Every line containing "packet" should be copied out. Go through the entries and find them.
>>>>>
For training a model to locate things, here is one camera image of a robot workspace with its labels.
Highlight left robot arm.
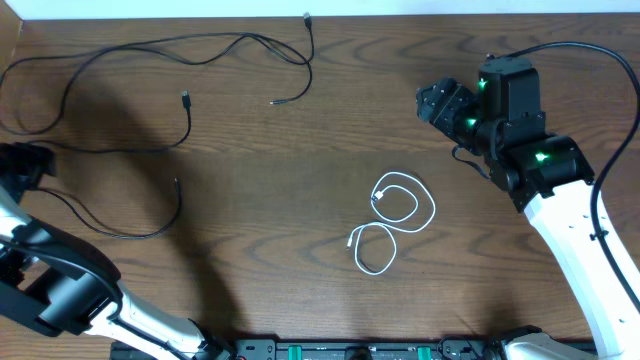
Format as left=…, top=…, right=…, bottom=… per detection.
left=1, top=143, right=236, bottom=359

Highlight long black USB cable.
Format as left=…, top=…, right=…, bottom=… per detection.
left=0, top=12, right=316, bottom=136

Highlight white USB cable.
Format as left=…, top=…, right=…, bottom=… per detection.
left=345, top=171, right=437, bottom=276

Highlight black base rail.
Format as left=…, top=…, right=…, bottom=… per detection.
left=109, top=337, right=596, bottom=360

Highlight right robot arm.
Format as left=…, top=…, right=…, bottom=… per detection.
left=416, top=57, right=639, bottom=359

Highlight short black USB cable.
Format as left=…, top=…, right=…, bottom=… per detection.
left=29, top=90, right=193, bottom=241

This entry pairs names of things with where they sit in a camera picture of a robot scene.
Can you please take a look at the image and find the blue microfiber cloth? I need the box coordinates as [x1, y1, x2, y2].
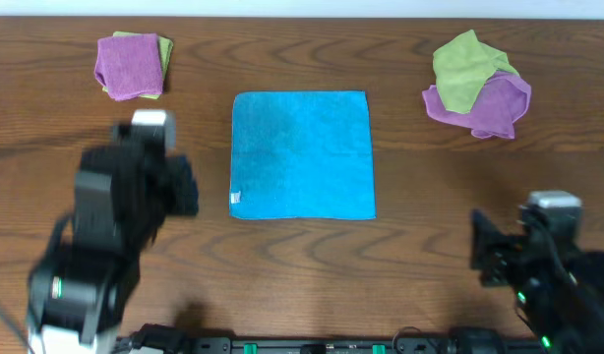
[229, 90, 377, 220]

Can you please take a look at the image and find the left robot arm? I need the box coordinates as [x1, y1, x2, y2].
[27, 123, 199, 353]

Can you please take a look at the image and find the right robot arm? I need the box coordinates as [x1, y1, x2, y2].
[470, 206, 604, 353]

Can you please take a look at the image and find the folded purple cloth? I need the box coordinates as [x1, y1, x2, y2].
[93, 32, 164, 102]

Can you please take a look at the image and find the folded green cloth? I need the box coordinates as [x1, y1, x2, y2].
[101, 30, 175, 100]

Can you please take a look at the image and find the crumpled purple cloth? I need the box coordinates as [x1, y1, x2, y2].
[422, 71, 532, 140]

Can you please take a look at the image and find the crumpled green cloth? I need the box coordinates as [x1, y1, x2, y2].
[433, 29, 519, 114]

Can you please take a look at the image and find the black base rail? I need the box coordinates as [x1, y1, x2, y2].
[110, 324, 547, 354]

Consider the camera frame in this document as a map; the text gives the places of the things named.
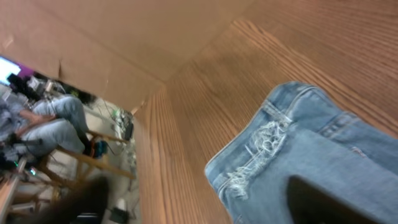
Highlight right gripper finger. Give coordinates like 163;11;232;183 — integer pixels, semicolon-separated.
286;176;377;224

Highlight light blue denim jeans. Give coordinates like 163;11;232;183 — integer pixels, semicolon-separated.
205;82;397;223

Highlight wooden chair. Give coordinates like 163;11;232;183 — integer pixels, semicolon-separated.
35;147;136;202

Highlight seated person in background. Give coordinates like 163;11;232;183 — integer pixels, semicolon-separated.
1;95;95;164

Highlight computer monitor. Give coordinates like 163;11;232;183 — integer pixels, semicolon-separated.
0;57;21;85

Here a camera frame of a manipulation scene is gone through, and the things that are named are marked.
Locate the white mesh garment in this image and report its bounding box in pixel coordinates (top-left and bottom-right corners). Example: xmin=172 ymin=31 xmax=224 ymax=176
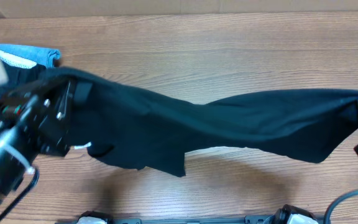
xmin=0 ymin=50 xmax=37 ymax=69

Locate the black t-shirt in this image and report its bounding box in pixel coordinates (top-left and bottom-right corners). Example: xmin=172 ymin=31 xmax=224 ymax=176
xmin=37 ymin=67 xmax=358 ymax=178

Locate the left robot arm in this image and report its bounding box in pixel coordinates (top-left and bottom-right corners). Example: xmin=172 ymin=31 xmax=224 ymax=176
xmin=0 ymin=78 xmax=77 ymax=221

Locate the folded light blue garment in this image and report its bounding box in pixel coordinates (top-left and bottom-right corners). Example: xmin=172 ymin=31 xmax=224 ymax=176
xmin=0 ymin=44 xmax=60 ymax=68

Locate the folded black garment on stack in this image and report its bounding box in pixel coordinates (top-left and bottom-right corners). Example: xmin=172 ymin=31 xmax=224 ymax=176
xmin=0 ymin=62 xmax=47 ymax=96

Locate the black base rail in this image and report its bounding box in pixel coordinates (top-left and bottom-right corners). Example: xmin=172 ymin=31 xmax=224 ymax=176
xmin=54 ymin=211 xmax=279 ymax=224

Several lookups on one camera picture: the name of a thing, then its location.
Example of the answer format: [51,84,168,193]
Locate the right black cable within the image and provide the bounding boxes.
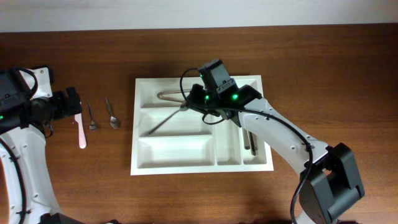
[179,67,314,224]

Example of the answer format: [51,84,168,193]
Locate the steel tongs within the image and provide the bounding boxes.
[156,90,188,104]

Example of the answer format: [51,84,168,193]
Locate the large steel spoon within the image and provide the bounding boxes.
[145,103,188,136]

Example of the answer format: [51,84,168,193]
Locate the white cutlery tray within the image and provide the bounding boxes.
[131,77,274,175]

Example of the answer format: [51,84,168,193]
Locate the black cable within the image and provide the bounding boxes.
[0,67,39,224]
[179,67,314,224]

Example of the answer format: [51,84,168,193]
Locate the small steel teaspoon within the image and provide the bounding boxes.
[105,97,121,129]

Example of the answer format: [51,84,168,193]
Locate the small thin teaspoon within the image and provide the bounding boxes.
[87,100,98,131]

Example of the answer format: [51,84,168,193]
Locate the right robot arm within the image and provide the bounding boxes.
[183,59,365,223]

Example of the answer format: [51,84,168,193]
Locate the steel fork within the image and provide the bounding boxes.
[242,129,251,150]

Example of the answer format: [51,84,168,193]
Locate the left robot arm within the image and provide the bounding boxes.
[1,65,87,223]

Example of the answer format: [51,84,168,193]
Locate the left black cable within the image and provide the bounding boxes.
[0,67,39,224]

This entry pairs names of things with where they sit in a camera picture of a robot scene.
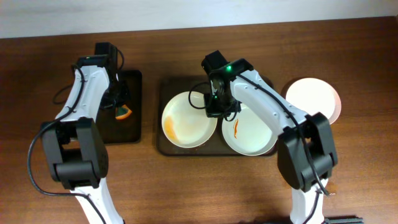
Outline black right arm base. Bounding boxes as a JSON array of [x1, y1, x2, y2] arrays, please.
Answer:
[[322, 217, 364, 224]]

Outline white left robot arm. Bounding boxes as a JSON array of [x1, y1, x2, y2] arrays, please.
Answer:
[[35, 42, 128, 223]]

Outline cream white plate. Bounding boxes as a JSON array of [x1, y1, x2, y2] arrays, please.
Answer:
[[161, 91, 218, 148]]

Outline small black tray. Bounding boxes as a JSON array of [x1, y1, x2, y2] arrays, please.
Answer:
[[96, 70, 142, 144]]

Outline large brown serving tray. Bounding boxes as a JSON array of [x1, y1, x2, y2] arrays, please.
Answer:
[[156, 75, 240, 157]]

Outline pinkish white plate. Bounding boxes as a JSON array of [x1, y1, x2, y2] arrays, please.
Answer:
[[285, 78, 342, 124]]

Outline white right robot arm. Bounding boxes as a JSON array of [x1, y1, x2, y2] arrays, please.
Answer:
[[201, 50, 338, 223]]

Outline green and orange sponge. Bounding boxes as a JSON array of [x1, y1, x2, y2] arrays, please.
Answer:
[[115, 105, 132, 120]]

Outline pale green plate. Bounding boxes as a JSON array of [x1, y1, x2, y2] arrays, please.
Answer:
[[221, 103, 277, 156]]

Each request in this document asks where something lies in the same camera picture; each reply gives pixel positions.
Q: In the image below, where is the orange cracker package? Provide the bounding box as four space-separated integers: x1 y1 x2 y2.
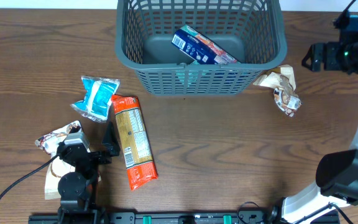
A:
111 95 158 190

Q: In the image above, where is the beige snack bag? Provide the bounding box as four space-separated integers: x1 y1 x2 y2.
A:
254 65 302 117

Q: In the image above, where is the blue tissue multipack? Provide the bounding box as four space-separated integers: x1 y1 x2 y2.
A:
172 25 239 65

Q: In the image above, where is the teal wipes packet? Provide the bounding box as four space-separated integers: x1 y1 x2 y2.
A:
175 61 210 89

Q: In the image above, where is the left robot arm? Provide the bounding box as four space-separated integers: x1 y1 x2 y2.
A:
57 122 120 224

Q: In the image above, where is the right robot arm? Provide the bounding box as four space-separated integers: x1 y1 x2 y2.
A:
263 9 358 223

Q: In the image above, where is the white brown snack bag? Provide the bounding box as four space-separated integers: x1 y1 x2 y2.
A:
35 120 83 200

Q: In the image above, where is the blue white snack packet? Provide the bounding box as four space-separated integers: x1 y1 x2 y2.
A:
70 76 121 123

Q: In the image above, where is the grey plastic basket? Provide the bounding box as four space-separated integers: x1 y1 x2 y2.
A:
115 0 287 96

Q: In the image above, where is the right black cable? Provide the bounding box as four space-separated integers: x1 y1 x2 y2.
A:
333 0 357 29

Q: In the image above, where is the black cable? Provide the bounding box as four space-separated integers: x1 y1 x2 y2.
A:
333 0 357 29
0 155 60 224

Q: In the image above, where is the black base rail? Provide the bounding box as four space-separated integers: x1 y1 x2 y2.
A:
28 210 341 224

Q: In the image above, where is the left black cable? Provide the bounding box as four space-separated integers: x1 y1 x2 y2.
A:
0 155 60 224

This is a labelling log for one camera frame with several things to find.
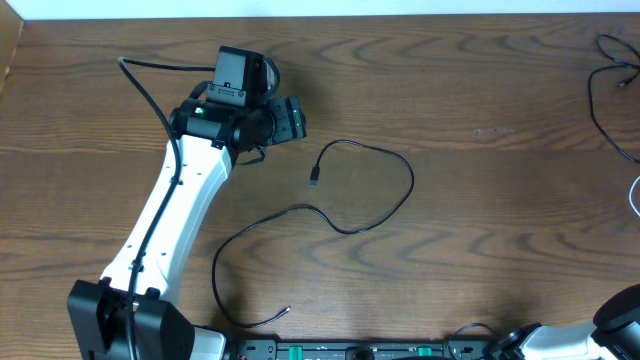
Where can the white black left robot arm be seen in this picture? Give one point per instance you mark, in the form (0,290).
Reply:
(131,313)

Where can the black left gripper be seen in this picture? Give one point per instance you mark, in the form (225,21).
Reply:
(291,124)

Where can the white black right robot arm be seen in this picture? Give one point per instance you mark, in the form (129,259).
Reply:
(613,334)

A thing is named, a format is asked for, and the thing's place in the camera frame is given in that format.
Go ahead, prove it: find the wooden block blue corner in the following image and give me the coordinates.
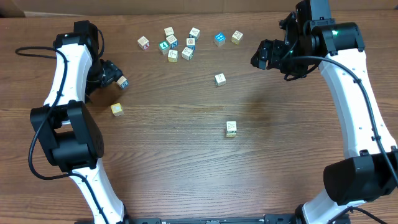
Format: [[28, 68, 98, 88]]
[[116, 76, 129, 90]]

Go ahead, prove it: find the yellow letter C block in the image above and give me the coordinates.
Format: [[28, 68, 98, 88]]
[[111, 103, 124, 116]]

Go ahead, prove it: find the wooden block table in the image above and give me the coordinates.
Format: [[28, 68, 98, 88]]
[[215, 73, 226, 86]]

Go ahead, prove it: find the wooden block green side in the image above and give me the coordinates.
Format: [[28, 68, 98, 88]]
[[226, 121, 237, 133]]

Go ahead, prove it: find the wooden tower base block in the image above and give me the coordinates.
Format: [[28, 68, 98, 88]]
[[226, 131, 236, 138]]

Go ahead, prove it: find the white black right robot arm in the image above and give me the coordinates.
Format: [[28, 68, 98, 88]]
[[251, 0, 397, 223]]

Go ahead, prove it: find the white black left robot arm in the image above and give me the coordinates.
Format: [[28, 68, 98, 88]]
[[30, 21, 129, 223]]

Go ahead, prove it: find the wooden block far right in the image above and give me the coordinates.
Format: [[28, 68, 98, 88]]
[[231, 30, 243, 45]]

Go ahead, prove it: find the wooden block red side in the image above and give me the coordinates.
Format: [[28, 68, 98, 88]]
[[137, 36, 150, 50]]

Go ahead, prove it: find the blue top block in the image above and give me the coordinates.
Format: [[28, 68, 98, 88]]
[[214, 32, 226, 47]]

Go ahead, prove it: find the green number four block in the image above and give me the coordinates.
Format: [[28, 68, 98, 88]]
[[159, 41, 170, 55]]

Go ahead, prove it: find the wooden block yellow edge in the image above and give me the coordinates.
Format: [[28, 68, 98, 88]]
[[167, 49, 178, 63]]

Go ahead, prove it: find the wooden block blue side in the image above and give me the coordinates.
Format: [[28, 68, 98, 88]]
[[166, 35, 178, 49]]

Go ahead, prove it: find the wooden block top left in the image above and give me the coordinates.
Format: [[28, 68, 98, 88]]
[[164, 27, 174, 37]]

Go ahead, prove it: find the wooden block black edge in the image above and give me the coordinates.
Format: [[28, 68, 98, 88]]
[[182, 47, 194, 60]]

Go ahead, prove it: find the wooden block top middle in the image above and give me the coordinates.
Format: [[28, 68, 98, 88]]
[[189, 27, 201, 41]]

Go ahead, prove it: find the wooden block blue middle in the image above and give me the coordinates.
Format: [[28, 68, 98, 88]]
[[186, 37, 196, 50]]

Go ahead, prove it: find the cardboard strip at back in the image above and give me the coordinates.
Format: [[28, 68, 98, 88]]
[[0, 0, 398, 18]]

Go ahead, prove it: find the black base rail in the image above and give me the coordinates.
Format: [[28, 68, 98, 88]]
[[119, 214, 302, 224]]
<<<<<
• RESPONSE TO THIS EXERCISE:
Q: In the image above, where is the teal wipes packet? Provide the bounding box as four space-separated integers: x1 y1 x2 y2.
Q: In the image above, where is the blue white snack packet? Provide the bounding box as four space-separated integers: x1 y1 x2 y2.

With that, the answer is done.